I am a long time R user and I like R a lot. Coding in RStudio is a breeze and most every problem already has an associated package with a solution on CRAN. Nevertheless, I wanted to learn Python as well, because I firmly believe, if you only have a hammer, then every problem looks like a nail. Setting up a Python development workflow for data science proved to be a bit more work than I originally anticipated and that is why I wanted to provide a quick start guide for experienced R developers who want to get up to speed in Python.
First I will dive into setting up your coding environment on Windows 10 (macOS and Linux have similar, easier setups, but at work our laptops are Windows only, so here we go …). Then I will quickly cover how to work with virtual environments, install packages, write your own Python package with unit tests, documentation, linting and how to debug your code. Since I like working with Docker a lot, I will also include some additional information on making your Python code work nicely with Docker.
Getting started - VS Code as Python IDE
There are lots of great Python development environments out there, but personally I am very much in love with Visual Studio Code. I like a lightweight editor that I can customize to my hearts content. Plus, VS Code is available for Windows, macOS and Linux and is completely free to use. So this post will focus on VS Code.
Prerequisites
Before we begin, you need to:
- Download and install Visual Studio Code
- Download and install Anaconda Python 3.6
- Install Microsoft’s Python extension
Feel free to choose a different Python distribution, but I would recommend using Anaconda Python on Windows. Anaconda comes with most of the packages you are going to need for scientific computing and you do not need to build packages from source (which can be a pain on Windows).
After you completed the steps above, create a file called hello_world.py
with the following code:
print("hello world")
Press ctrl+shift+p
and type Python: Run Python file in Terminal
and press Enter. You should now see ‘hello world’ printed to the integrated terminal.
Working with virtual environments and installing packages
When you work on multiple projects sooner or later you will run into dependency issues:
Project A needs library XY version 1.1, but Project B needs library XY version 1.2 and there are lots of breaking changes between package versions. How can we fix this situation?

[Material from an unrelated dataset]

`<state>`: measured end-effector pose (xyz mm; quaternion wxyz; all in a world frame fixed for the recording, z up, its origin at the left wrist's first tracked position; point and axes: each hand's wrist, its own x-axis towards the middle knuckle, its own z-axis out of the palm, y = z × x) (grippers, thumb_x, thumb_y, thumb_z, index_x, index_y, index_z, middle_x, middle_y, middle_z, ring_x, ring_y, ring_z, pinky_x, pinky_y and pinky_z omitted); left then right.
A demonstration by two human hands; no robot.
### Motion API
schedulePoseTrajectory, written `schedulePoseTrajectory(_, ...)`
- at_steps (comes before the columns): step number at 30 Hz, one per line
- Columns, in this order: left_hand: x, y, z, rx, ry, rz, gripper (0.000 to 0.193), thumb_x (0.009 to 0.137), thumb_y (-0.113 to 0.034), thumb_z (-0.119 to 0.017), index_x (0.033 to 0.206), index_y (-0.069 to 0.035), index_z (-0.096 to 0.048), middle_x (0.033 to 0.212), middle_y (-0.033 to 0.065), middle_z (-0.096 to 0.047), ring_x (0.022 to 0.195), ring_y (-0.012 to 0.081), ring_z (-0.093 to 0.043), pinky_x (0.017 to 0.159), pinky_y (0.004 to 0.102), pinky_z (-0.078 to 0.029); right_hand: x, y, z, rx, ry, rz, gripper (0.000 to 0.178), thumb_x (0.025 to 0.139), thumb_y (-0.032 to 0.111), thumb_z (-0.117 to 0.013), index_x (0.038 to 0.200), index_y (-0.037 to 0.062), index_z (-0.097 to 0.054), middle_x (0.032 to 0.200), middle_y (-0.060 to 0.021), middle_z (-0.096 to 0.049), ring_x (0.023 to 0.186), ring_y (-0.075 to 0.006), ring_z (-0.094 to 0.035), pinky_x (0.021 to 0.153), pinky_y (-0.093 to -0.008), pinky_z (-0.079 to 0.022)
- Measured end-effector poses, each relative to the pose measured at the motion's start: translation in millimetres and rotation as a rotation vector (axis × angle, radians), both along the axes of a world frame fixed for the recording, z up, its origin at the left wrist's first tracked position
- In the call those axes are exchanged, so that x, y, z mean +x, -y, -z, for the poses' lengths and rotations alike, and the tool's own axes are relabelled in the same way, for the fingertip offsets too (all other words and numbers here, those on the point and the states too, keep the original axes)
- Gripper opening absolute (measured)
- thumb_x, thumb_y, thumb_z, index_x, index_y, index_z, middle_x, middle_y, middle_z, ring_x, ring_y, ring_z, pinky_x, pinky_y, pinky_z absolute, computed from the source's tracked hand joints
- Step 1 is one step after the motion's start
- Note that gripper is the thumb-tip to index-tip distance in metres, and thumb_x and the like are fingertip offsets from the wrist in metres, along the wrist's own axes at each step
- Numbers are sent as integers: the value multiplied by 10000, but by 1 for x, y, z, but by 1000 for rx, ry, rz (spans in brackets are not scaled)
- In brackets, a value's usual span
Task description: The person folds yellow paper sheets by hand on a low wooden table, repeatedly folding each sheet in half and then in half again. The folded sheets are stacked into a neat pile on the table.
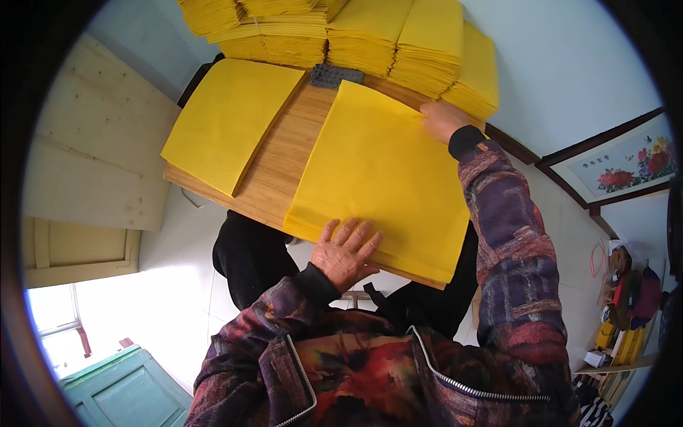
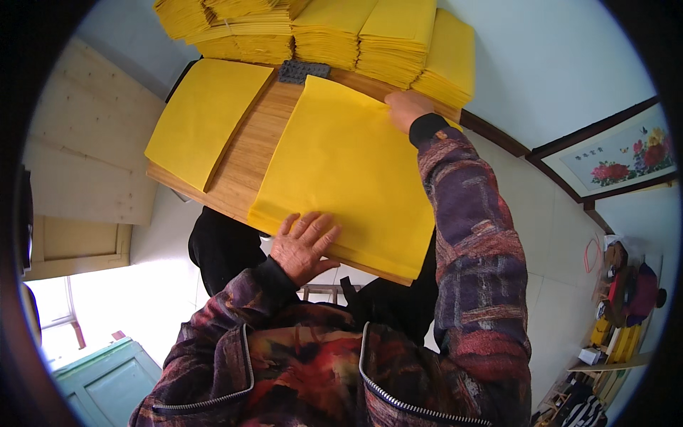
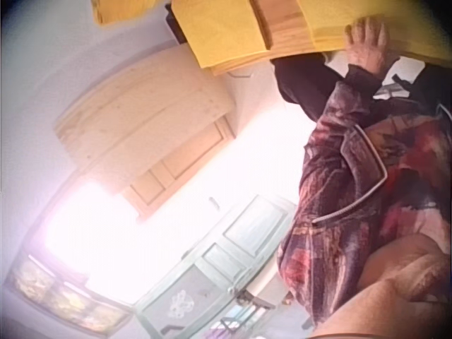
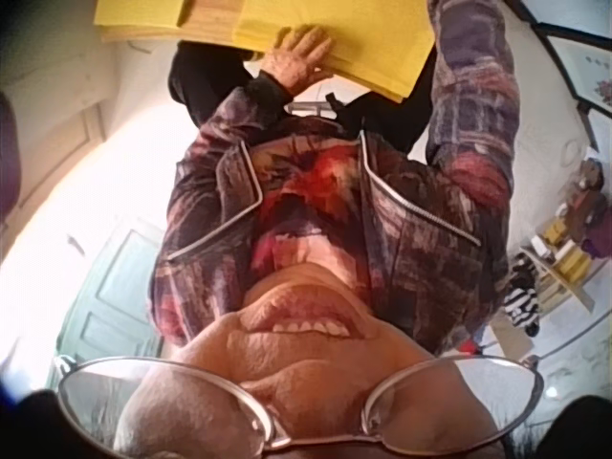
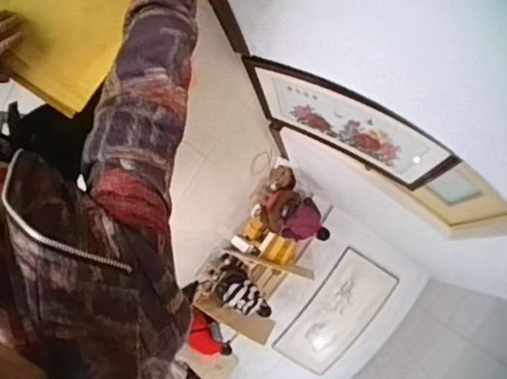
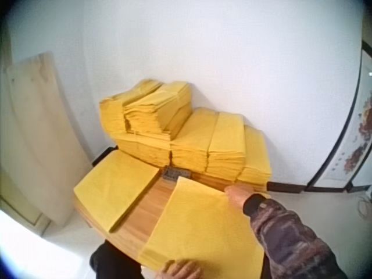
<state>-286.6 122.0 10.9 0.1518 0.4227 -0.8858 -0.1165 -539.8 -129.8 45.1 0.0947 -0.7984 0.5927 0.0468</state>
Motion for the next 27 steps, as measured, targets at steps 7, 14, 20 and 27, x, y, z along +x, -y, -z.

One way to resolve this kind of problem is to isolate project dependencies using virtual environments. A virtual environment specifies and isolates the Python interpreter you want to use for a given project and (depending on which virtual environment tool you use) most/all dependencies. As already mentioned before, we will focus on Continuum Analytics’ package and dependency management system conda
that is part of Anaconda Python.
conda
provides a couple of very nice benefits compared to other similar tools:
- It works on Windows, macOS and Linux
- While it was originally developed for Python, you can also use it for other languages such as R
conda
allows you to install and update packages easily and works withpip install
(the Python equivalent to R’sinstall.packages()
)
Note: If you use Anaconda Python, do not change the default terminal in VS Code to PowerShell. Anaconda cannot active environments properly using Powershell.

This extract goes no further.